I've been a very happy Chevy Volt customer for this reason. 90% of the time, I get around on my 50 mile charge just fine. But if I'm going on a road trip, I get another 400 miles out of my 7 gallon tank.

Shame Chevy gave up on the Volt as soon as the hybrid credits ran out. It seems like the industry is just chasing government subsidies, whether they're turning out Bush Era Hummers or Obama Era Priuses.

[–] CmdrShepard@lemmy.one 5 points 1 week ago

The Prius came out in 98/99 before Bush was even president (not to mention Obama).

[–] AA5B@lemmy.world 11 points 1 week ago* (last edited 1 week ago) (2 children)

Not just dealers.
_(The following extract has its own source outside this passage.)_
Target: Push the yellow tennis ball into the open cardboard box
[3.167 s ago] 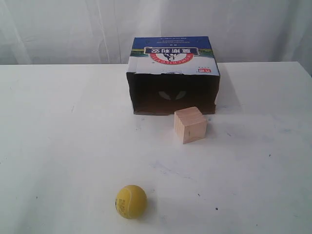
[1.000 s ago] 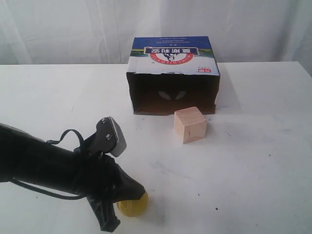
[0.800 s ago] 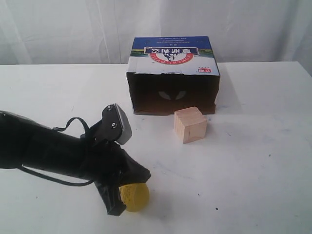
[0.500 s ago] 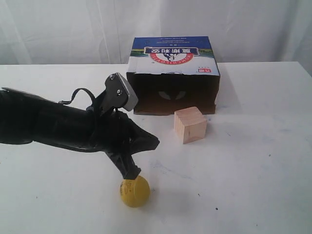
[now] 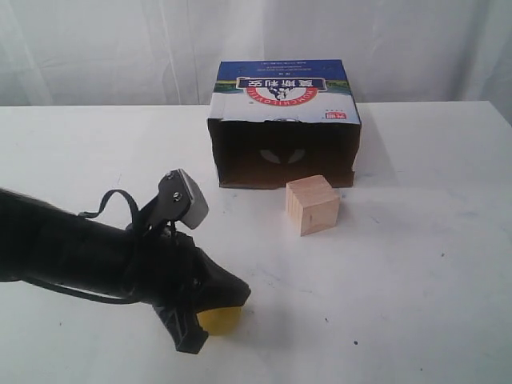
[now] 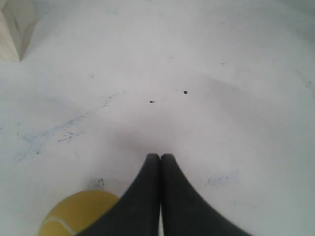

My brother is an engineer at a legacy car manufacturer and keeps giving me reasons why EVs will never work. If engineering doesn’t want to build EVs because it’ll never work, how will there be a compelling product to sell?

I just did a 1,200 mile road trip in my EV that did seem to affect his attitude though

[–] CmdrShepard@lemmy.one 13 points 1 week ago

I work with a ton of engineers and their profession/title doesn't mean they're immune from being behind the times, misinformed, or just plain wrong about stuff they work with.

[–] bluGill@fedia.io 3 points 1 week ago

Engineers are other car manufactures have made them work. His management is already taking notice and is trying to figure out how to respond.

[–] mojofrododojo@lemmy.world 4 points 1 week ago

part of me wonders if they think they can just 'wait this whole Eeee-veee thing out'.